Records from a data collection

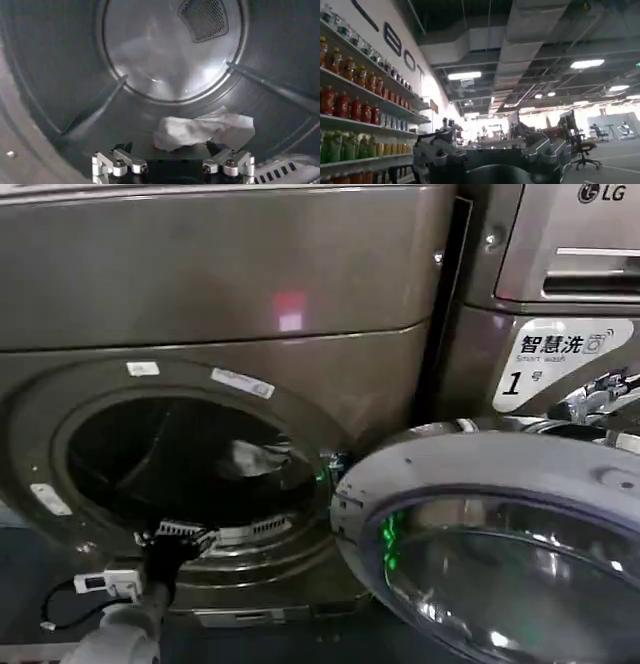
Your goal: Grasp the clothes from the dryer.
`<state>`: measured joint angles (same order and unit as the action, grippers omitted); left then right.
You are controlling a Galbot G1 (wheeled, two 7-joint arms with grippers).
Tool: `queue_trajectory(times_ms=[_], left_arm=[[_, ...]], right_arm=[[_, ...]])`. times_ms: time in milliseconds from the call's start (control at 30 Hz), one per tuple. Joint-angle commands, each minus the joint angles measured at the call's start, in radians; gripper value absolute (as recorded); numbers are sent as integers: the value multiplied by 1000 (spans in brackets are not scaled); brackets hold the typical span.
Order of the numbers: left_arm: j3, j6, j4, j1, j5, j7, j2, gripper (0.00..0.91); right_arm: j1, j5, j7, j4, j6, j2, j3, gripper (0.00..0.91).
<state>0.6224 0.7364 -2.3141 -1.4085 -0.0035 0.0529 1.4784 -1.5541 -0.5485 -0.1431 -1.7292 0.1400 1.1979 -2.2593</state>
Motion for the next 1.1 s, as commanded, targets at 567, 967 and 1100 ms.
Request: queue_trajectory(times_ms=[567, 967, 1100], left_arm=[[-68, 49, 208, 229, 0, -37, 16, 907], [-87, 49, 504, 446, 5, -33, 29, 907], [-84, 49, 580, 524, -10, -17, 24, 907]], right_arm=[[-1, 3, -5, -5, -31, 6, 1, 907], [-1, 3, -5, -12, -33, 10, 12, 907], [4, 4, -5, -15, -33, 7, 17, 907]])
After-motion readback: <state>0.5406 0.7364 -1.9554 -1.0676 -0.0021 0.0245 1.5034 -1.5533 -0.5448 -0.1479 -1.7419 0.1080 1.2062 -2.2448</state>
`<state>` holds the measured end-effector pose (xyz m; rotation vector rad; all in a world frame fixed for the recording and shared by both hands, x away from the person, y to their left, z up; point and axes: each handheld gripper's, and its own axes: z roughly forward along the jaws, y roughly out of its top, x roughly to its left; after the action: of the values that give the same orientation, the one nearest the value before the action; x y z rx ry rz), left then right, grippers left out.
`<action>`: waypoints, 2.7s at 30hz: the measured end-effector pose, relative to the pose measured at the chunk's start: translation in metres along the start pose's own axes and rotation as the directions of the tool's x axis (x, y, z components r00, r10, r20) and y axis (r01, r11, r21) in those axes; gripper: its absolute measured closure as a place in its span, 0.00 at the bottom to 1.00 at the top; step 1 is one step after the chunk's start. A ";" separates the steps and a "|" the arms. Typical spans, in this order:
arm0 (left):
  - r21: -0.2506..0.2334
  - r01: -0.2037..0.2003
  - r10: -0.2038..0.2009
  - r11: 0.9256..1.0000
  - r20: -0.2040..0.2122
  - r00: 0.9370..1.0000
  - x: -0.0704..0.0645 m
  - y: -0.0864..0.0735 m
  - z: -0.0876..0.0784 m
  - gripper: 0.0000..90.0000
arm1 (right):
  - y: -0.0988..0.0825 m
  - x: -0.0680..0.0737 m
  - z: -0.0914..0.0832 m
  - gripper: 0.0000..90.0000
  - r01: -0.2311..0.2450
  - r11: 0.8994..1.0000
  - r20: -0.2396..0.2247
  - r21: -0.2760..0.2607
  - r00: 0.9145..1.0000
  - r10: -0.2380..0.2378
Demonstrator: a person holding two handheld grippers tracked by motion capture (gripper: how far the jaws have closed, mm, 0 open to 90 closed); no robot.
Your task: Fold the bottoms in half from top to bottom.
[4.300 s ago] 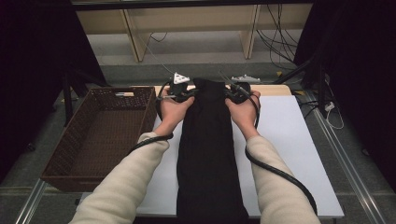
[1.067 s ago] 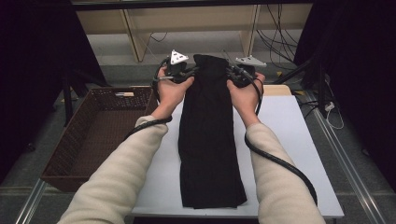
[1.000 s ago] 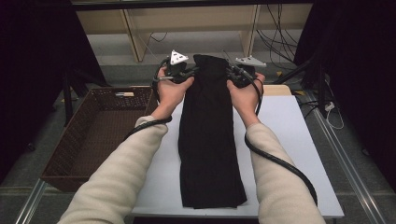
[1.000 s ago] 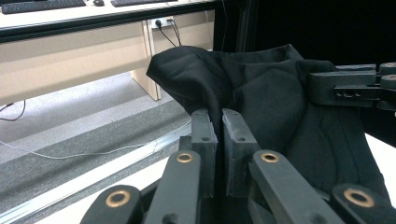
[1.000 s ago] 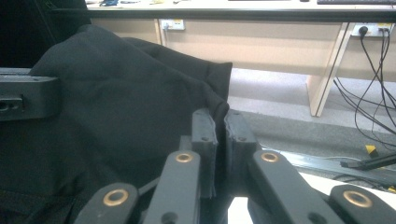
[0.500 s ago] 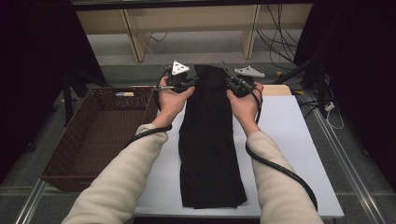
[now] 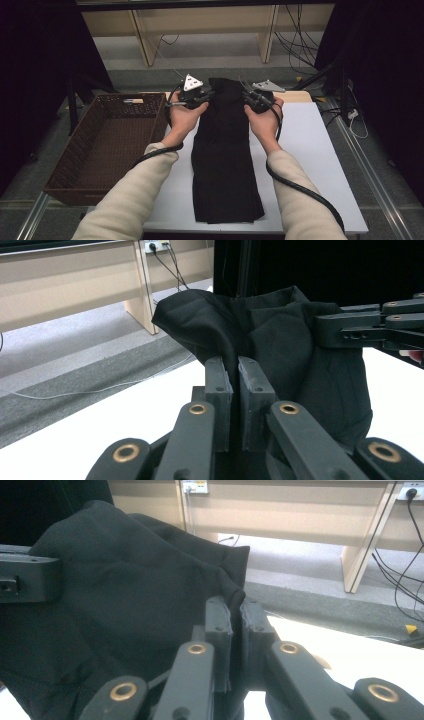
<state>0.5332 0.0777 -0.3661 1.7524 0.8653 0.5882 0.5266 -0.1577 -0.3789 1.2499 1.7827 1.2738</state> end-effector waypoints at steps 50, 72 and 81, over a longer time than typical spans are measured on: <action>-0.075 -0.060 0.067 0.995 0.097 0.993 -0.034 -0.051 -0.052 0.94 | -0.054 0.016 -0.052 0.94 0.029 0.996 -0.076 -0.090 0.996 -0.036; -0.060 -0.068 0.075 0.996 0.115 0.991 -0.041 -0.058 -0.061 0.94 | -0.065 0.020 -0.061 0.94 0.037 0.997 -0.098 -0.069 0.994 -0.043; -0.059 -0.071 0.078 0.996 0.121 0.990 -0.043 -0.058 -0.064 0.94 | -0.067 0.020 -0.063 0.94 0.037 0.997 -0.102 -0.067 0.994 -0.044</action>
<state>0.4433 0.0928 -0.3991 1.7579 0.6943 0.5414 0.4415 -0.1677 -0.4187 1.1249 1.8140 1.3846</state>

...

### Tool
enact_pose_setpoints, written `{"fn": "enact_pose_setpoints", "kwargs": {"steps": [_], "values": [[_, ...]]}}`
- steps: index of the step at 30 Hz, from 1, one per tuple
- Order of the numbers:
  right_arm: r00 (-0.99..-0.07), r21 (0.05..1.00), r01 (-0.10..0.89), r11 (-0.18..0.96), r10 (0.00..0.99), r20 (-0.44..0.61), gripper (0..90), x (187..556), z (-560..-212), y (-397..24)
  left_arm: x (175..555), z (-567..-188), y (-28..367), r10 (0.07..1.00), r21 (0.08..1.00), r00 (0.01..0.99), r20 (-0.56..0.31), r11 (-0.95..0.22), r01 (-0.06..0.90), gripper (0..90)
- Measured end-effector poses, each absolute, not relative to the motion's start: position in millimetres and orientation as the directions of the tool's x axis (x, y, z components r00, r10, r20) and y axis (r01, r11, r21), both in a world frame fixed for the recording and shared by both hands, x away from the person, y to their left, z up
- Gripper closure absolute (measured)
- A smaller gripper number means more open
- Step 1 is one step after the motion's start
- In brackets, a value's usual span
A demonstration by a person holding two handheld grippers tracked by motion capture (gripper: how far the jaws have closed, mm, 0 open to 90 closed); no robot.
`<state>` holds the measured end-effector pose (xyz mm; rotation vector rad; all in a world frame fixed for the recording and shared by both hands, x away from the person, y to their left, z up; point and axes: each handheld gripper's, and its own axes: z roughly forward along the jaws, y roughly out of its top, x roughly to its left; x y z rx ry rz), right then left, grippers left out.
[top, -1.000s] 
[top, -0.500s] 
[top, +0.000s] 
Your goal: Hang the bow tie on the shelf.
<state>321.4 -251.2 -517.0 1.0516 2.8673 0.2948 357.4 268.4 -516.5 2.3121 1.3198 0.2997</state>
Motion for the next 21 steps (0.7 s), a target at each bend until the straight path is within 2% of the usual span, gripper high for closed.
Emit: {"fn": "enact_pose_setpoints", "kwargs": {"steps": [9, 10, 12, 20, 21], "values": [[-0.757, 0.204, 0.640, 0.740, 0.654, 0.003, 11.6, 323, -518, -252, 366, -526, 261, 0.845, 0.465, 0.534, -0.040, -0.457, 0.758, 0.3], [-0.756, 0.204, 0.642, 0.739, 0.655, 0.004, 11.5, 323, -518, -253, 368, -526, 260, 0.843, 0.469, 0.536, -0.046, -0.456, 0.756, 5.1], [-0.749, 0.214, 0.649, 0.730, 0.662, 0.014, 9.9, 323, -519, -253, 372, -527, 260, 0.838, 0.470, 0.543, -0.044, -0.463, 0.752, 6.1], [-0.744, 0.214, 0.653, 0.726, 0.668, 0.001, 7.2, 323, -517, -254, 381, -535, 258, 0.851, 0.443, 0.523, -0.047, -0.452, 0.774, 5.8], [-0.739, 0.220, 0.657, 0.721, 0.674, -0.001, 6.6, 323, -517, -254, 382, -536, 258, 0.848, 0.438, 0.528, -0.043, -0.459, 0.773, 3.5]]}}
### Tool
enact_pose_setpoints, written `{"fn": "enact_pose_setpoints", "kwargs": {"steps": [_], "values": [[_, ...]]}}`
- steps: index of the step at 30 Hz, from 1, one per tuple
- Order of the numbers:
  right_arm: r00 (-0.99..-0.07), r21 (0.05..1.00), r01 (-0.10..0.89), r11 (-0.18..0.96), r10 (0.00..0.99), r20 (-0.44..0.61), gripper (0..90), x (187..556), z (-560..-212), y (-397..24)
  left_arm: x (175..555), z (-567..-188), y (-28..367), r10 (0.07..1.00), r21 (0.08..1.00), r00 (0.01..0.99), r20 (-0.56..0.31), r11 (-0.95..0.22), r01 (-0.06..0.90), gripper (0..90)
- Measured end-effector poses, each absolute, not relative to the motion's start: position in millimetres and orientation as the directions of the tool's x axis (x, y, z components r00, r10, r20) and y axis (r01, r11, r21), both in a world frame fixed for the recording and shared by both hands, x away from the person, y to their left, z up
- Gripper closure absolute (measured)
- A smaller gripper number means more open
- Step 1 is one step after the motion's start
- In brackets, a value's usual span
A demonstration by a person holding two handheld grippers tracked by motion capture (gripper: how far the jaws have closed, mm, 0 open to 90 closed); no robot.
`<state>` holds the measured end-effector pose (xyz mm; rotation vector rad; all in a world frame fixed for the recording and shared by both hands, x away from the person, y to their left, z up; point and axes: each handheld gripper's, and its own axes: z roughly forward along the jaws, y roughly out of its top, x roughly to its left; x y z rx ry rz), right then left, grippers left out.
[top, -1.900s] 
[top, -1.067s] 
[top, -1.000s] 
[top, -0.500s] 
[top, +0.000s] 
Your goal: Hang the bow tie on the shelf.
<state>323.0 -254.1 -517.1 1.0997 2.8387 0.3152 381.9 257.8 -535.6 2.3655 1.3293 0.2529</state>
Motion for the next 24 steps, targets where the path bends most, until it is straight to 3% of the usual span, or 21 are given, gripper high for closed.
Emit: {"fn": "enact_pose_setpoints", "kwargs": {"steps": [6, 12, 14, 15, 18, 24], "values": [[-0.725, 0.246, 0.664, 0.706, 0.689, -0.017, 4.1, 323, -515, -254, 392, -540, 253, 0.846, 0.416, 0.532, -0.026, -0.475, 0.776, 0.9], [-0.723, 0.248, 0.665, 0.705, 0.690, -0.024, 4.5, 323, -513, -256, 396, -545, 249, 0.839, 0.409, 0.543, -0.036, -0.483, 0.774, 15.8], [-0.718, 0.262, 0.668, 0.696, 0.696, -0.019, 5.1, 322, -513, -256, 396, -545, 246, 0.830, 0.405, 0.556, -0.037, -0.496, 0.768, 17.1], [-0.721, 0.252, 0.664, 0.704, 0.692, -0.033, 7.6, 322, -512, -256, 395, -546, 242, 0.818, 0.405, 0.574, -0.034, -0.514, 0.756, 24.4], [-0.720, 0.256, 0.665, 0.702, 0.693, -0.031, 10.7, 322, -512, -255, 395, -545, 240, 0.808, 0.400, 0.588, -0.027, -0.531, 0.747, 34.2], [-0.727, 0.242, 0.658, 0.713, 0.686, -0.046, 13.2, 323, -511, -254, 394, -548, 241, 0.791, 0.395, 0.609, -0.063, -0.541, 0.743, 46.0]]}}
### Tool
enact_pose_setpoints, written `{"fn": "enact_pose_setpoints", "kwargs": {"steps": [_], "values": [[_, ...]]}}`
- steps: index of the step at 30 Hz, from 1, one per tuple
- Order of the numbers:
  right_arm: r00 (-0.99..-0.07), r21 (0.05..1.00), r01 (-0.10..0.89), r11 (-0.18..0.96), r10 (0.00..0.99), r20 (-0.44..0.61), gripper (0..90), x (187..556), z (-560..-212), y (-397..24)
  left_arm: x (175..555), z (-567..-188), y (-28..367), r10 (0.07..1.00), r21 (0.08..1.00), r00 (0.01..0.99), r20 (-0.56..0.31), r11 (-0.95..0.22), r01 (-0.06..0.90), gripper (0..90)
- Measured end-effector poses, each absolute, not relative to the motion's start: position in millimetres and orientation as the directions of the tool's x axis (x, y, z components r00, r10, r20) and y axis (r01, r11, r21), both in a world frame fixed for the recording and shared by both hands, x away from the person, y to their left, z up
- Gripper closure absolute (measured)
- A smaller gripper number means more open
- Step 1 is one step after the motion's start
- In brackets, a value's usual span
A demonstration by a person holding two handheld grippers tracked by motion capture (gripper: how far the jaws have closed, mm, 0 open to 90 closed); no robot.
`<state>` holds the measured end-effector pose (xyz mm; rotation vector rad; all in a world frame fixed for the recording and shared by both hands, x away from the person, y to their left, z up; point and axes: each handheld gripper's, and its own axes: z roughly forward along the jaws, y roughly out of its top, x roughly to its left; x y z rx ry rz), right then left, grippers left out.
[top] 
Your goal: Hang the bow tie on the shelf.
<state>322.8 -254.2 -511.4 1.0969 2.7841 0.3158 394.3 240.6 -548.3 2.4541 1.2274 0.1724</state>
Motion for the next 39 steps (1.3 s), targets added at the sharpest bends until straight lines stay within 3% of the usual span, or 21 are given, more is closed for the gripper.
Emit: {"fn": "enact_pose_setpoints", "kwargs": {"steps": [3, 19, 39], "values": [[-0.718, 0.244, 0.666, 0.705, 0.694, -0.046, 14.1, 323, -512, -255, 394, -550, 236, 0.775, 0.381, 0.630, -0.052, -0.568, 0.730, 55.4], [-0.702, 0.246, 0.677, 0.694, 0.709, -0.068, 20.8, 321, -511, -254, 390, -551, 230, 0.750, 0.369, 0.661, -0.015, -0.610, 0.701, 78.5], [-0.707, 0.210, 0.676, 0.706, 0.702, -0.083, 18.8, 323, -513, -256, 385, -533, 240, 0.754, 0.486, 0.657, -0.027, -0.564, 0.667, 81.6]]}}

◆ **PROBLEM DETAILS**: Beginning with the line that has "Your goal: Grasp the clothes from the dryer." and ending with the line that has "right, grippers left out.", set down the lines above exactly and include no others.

◆ **FINAL ANSWER**:
Your goal: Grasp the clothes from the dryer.
`<state>`: measured joint angles (same order and unit as the action, grippers omitted); left then right.
You are controlling a Galbot G1 (wheeled, two 7-joint arms with grippers).
Tool: `queue_trajectory(times_ms=[_], left_arm=[[_, ...]], right_arm=[[_, ...]])`. times_ms: time in milliseconds from the call's start (control at 30 Hz), one per tuple. Joint-angle commands, each minus the joint angles measured at the call's start, in radians; gripper value absolute (as recorded); numbers are sent as integers: the value multiplied by 1000 (spans in brackets are not scaled); brackets hold the typical span.
Order of the numbers: left_arm: j3, j6, j4, j1, j5, j7, j2, gripper (0.00..0.91); right_arm: j1, j5, j7, j4, j6, j2, j3, gripper (0.00..0.91).
<state>0.6224 0.7364 -2.3141 -1.4085 -0.0035 0.0529 1.4784 -1.5541 -0.5485 -0.1431 -1.7292 0.1400 1.1979 -2.2593</state>
Motion for the next 1.1 s, as commanded, targets at 567, 967 and 1100 ms.
Request: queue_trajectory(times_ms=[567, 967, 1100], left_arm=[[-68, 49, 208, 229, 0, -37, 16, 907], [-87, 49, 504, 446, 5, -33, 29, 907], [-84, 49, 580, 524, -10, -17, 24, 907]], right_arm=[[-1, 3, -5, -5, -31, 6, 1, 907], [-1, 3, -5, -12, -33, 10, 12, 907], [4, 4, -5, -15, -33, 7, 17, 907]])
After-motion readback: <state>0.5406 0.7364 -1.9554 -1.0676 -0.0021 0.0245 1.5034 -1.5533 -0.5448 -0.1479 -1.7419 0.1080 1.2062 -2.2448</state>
`<state>` holds the measured end-effector pose (xyz m; rotation vector rad; all in a world frame fixed for the recording and shared by both hands, x away from the person, y to their left, z up; point and axes: each handheld gripper's, and its own axes: z roughly forward along the jaws, y roughly out of its top, x roughly to its left; after the action: of the values that give the same orientation, the one nearest the value before the action; x y z rx ry rz), left then right, grippers left out.

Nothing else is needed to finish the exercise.